Par exemple, pouvez-vous répondre aux questions suivantes ?

Y a-t-il une différence entre OD260 et A260 ?Que signifie chacun ?
OD est l'abréviation de densité optique (densité optique), A est l'abréviation d'absorbance (absorbance), les deux concepts sont en fait les mêmes, "densité optique" est "absorbance", mais la "densité optique" est conforme à la plupart des normes nationales et plus standardisée.

Habituellement, nous mesurons la valeur OD à 260 nm pour calculer la concentration d'acide nucléique, alors que représente 1OD ?
L'acide nucléique a un pic d'absorption maximum à une longueur d'onde de 260 nm, qui contient à la fois de l'ADN et de l'ARN, ainsi que des fragments d'acide nucléique fragmentés (c'est le point clé).
La valeur OD mesurée à une longueur d'onde de 260 nm a été enregistrée comme OD260.Si l'échantillon est pur, la valeur OD260 peut calculer la concentration de l'échantillon d'acide nucléique.
1 DO260=50 μg/ml ADNdb (ADN double brin)
=37 μg/ml ADNss (ADN simple brin)
=40 μg/ml d'ARN
=30 μg/ml dNTP (oligonucléotides)
Existe-t-il un lien et une différence entre RT-PCR, Realtime-PCR et QPCR ?
RT-PCR est l'abréviation de Reverse Transcription PCR
PCR en temps réel = qPCR, abréviation de PCR quantitative en temps réel
Bien que la PCR en temps réel (PCR quantitative fluorescente en temps réel) et la PCR à transcription inverse (PCR à transcription inverse) semblent toutes deux être abrégées en RT-PCR.Mais la convention internationale est la suivante : RT-PCR fait spécifiquement référence à la PCR à transcription inverse.

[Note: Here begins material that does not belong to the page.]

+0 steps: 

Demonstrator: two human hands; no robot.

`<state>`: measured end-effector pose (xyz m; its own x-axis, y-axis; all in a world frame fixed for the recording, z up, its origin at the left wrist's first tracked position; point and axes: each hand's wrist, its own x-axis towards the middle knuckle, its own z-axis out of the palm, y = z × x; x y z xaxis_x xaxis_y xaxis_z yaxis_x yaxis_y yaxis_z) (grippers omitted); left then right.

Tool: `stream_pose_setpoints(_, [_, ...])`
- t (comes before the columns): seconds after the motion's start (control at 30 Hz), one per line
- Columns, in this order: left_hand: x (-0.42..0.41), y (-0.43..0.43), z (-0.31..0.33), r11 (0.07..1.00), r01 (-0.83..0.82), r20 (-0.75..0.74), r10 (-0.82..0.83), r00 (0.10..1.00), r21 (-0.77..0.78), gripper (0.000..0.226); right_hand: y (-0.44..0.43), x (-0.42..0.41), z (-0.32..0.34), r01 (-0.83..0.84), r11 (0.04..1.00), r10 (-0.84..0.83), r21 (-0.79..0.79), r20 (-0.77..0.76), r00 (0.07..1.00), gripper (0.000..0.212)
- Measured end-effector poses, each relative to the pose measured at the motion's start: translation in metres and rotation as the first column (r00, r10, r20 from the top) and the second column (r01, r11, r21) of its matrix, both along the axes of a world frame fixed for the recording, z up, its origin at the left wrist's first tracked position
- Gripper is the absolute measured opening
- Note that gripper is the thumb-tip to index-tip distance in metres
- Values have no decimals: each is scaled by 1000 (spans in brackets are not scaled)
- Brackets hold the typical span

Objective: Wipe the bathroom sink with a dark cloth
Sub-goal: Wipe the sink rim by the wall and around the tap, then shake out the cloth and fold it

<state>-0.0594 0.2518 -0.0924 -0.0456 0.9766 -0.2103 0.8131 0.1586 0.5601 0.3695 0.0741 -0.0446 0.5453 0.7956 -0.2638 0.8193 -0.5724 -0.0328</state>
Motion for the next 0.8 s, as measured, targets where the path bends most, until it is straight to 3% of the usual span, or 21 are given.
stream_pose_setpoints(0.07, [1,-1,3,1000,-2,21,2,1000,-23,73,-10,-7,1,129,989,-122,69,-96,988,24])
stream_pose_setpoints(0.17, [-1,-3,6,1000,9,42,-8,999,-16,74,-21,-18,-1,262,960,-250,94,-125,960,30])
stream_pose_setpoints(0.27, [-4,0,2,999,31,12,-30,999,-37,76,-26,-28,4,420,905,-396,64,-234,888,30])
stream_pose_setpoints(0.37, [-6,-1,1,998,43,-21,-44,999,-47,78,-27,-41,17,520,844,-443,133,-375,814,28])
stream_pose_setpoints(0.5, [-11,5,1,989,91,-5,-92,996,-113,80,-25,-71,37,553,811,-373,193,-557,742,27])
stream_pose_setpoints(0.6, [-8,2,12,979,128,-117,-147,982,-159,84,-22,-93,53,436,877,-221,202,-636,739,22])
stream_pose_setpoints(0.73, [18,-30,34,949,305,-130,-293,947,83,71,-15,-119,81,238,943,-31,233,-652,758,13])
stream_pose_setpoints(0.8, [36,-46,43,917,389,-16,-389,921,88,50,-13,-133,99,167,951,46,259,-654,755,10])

Quels sont les nt, bp et kb couramment utilisés pour décrire la longueur de l'ADN/ARN en biologie ?
nt = nucléotide
bp = paire de bases paire de bases
kb = kilobase

Bien sûr, vous diriez que beaucoup de gens ne se soucient pas de ces petits détails !Tout le monde le fait, et personne ne vous demandera ce que c'est.Vous savez que c'est inutile, n'est-ce pas ?

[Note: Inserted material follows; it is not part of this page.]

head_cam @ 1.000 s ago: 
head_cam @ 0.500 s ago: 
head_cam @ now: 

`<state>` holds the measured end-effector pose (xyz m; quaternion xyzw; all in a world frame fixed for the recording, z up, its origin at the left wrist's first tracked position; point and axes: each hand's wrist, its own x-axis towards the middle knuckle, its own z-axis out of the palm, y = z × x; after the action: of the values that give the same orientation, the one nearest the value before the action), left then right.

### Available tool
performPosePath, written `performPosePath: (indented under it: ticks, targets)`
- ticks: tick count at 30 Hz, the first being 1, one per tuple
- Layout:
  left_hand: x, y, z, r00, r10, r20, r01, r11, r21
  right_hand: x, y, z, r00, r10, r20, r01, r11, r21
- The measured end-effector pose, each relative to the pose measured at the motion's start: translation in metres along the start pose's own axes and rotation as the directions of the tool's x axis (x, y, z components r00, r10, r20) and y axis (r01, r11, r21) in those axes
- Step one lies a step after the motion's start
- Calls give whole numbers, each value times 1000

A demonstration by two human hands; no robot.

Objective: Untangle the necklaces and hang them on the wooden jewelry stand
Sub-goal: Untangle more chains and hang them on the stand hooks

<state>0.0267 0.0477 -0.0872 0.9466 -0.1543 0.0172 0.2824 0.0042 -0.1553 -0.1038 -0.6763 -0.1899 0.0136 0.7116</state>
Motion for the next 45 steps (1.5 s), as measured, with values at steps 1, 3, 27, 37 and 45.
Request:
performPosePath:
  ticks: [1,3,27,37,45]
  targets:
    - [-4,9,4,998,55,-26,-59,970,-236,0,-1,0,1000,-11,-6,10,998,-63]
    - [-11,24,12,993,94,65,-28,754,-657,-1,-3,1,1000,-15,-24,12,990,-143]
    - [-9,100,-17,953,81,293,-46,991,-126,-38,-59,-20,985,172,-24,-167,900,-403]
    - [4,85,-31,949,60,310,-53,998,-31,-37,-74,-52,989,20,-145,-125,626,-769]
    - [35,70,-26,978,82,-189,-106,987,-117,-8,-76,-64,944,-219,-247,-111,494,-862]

Non, Non, Non, il faut bien le savoir !à cause de quoi ?
Parce que vous voulez publier un article !Frère!Que vous visiez l'obtention d'un diplôme ou que vous poursuiviez des réalisations de recherche scientifique, vous devez vous fier aux articles pour parler !

L'extraction d'acide nucléique devrait être l'expérience la plus simple et la plus élémentaire.La qualité de l'extraction des acides nucléiques détermine directement les résultats des expériences ultérieures.

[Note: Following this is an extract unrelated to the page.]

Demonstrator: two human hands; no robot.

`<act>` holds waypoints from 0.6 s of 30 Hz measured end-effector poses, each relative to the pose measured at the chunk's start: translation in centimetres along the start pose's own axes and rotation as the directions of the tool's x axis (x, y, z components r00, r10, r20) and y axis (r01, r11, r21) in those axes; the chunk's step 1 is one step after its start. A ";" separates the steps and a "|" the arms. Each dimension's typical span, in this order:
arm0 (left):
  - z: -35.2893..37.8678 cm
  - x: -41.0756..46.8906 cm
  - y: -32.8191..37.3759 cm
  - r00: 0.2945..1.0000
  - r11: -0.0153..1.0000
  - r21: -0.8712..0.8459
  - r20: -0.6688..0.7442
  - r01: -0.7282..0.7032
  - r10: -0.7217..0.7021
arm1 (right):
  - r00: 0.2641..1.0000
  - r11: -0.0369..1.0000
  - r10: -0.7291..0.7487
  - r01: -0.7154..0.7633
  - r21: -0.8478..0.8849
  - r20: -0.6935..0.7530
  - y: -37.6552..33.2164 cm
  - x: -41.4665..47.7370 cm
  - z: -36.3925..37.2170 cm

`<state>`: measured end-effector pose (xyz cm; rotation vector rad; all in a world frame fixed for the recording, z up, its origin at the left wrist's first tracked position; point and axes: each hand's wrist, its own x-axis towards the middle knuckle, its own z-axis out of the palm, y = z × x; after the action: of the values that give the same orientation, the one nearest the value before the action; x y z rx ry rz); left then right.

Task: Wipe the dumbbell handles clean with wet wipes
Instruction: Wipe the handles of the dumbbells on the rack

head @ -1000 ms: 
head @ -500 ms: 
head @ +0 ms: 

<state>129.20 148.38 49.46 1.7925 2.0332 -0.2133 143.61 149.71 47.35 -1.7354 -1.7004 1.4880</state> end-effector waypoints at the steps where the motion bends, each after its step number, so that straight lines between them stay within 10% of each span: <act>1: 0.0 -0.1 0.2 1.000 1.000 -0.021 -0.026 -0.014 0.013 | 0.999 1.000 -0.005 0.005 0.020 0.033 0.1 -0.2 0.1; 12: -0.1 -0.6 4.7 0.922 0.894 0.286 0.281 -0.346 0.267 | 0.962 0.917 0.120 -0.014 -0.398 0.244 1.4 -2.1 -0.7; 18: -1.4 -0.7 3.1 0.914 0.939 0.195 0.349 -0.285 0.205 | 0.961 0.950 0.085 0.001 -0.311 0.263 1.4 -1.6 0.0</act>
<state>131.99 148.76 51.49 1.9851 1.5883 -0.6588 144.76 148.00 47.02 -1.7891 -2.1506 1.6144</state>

Bien que je l'aie dit plusieurs fois, il y a encore beaucoup d'amis qui s'en fichent.Cette fois, j'ai décidé de sortir de l'article!

image1
Informations minimales pour la publication d'expériences quantitatives de PCR en temps réel, appelées MIQE, est un ensemble de lignes directrices sur les expériences quantitatives de fluorescence lancées à l'échelle internationale, qui propose des normes minimales pour les informations expérimentales nécessaires à l'évaluation des expériences de PCR quantitative de fluorescence et à la publication d'articles.Grâce aux conditions expérimentales et aux méthodes d'analyse fournies par l'expérimentateur, les examinateurs peuvent mieux évaluer la validité du schéma expérimental du chercheur.
image2
On peut voir que dans la section d'extraction d'acide nucléique, les éléments de détection suivants ont été proposés,

« E » indique les informations qui doivent être fournies et « D » indique les informations qui doivent être fournies si nécessaire.

Le formulaire est très compliqué, en fait, je veux dire que tout le monde doit commencer par

pureté (D), rendement (D), intégrité (E) et consistance (E) pour évaluer les acides nucléiques dans ces quatre aspects.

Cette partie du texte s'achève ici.